COVID means customers need ServiceNow's tech more than ever, says CEO McDermott
- Summary:
- ServiceNow passes the $4 billion annual run rate mark as COVID-19 focuses C-Suite digital intentions.
ServiceNow has passed an important milestone as subscription revenues hit a $4 billion annual rate, with COVID-19 focusing C-Suite attention as customers “need us more than ever”.
Turning in second quarter numbers that comfortably beat Wall Street expectations, CEO Bill McDermott was in typically bullish mood as he declared:
Our overarching focus is clear - innovating for customers as we scale ServiceNow to $10 billion and beyond…In extraordinary times are born extraordinary opportunities. In this once in a lifetime moment, we are at the top of our game.
Some stats from the quarter:
- Total revenue was $1.07 billion, up 30% year-on-year, with a profit of $41 million.
- Subscription billings were $1.02 billion, up 25% year-on-year.
- Subscription revenue was $1.01 billion, up 30%.
- There are now 964 customers with more than $1 million in Annual Contract Value (ACV), up 26% year-on-year.
- The company closed 40 deals in the quarter with ACV in excess of $1 million.
- Renewal rate is 97%.
Multi-product deals continue to grow, with 18 of the top 20 customers using 3 or more offerings. JP Morgan is a case in point, said McDermott:
With JPMorgan, we closed our largest IT business management and our largest DevOps deal ever. As they consolidate their ITSM, they are improving their employee experiences, leveraging advanced workflows and Intelligent Automation. [The firm] selected the Now Platform to drive their digital transformation creating great employee experiences and increasing productivity.
Pointing to individual product categories, McDermott called out a number of key wins:
- The Commonwealth of Pennsylvania is using ServiceNow to improve efficiency of HR shared services and to increase employee engagement.
- Goldman Sachs, a long time ITSM customer, is now using the HR products to provide a more consistent employee experience and to drive cost savings.
- Zoom is using Customer Service Management (CSM) to to scale its customer service operations, providing critical communication capabilities for its global user base, as well as AIOps capabilities to enable its new hardware as a service business model.
- Disney is using CSM workflows to support its Disney Plus streaming service subscriber growth.
- The US State Department is using the Now Platform to create apps for tracking COVID-19 requirements for countries around the globe to ensure its employees can travel safely.
The pandemic effect
On the subject of COVID-19, worries about the impact of the pandemic on business have not proven true, McDermott said:
I feel much better than I did three months ago and I didn’t feel bad then. I think people have come to know that the COVID environment is not going away anytime soon and businesses still have to run. Governments still have to serve their citizens, our partners still have to acclimate in this climate and meet the ever-changing and diverse needs of digital transformation for our customers…They're looking for solutions. They need us now more than they ever did before.
COVID is powering some market shifts that play well with ServiceNow, he added:
This unprecedented environment is breaking physical supply chains. It is exposing the weak links in the old value chains, illuminating how companies struggle cross-functionally to deliver the workflows that create great experiences for customers, employees and partners. The world is experiencing a seismic shift from the obsolete business process evolution to the new workflow revolution.
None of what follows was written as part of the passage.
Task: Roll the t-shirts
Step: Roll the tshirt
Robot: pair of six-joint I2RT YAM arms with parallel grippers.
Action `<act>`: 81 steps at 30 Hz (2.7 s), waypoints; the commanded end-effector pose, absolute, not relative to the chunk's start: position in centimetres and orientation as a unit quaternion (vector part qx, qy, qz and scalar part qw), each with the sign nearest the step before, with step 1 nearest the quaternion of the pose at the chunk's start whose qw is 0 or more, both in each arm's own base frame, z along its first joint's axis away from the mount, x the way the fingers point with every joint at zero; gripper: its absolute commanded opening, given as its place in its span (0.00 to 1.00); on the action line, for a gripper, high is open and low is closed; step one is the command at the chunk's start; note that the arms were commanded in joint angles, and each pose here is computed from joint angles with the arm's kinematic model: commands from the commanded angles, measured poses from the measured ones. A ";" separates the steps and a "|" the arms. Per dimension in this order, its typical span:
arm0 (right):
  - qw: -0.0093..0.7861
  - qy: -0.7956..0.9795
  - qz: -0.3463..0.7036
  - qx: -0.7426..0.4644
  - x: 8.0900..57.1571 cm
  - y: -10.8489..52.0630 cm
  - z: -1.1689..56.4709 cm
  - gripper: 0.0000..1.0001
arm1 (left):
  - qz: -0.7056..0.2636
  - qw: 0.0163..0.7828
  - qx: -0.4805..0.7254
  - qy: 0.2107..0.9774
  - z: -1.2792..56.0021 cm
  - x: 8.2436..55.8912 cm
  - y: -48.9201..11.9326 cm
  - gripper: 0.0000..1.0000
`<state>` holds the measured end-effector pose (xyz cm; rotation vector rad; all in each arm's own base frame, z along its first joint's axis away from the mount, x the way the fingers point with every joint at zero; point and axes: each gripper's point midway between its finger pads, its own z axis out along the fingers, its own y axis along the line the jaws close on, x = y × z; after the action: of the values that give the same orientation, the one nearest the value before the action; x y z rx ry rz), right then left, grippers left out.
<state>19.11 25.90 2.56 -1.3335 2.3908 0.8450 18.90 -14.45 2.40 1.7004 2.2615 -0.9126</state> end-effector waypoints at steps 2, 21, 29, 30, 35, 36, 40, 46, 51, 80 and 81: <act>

McDermott believes the pandemic has focused C-Suite thinking around transformation:
The CEOs of enterprises around the world are going to be doubling down on their investment in digital transformation. They recognized in a pre-COVID world that you had to transform, but in a post-COVID world, you have to be digital to survive. I mean, just think about it. Your employees have to actually work from anywhere now, if not all the way from home for quite a while.
This plays to ServiceNow’s sweet spot, he argued:
What's interesting is the [role of the] ITSM backbone to really be the thought leader in IT in that strategic authority. it carries over to the employee experience. It carries over to the Customer Service Management side, and also in edge applications. Take a great company like Lowe's. In the heart of COVID, they had to deal with leave requests from their employees. How do I build an application in less than 96 hours and deploy it to 323,000 people? Well, you do it on a low-code platform like the Now Platform and you get it out there.
The firm recently launched its Safe Workplace apps to encourage organizations to get employees back into offices:
ServiceNow is on the front line of getting companies re-opened. We are helping employees get back to the workplace safely. In May, we launched our Safe Workplace application suite and dashboard….More than 550 organizations worldwide have downloaded our safe workplace suite, companies such as Uber, Coca-Cola European Partners and Bank United are using the apps and dashboard to return to the workplace safely.
My take
People have adjusted.The shock of March has now become a norm, and business is going on.
A strong quarter and a confident start to the second half of the year from McDermott and team.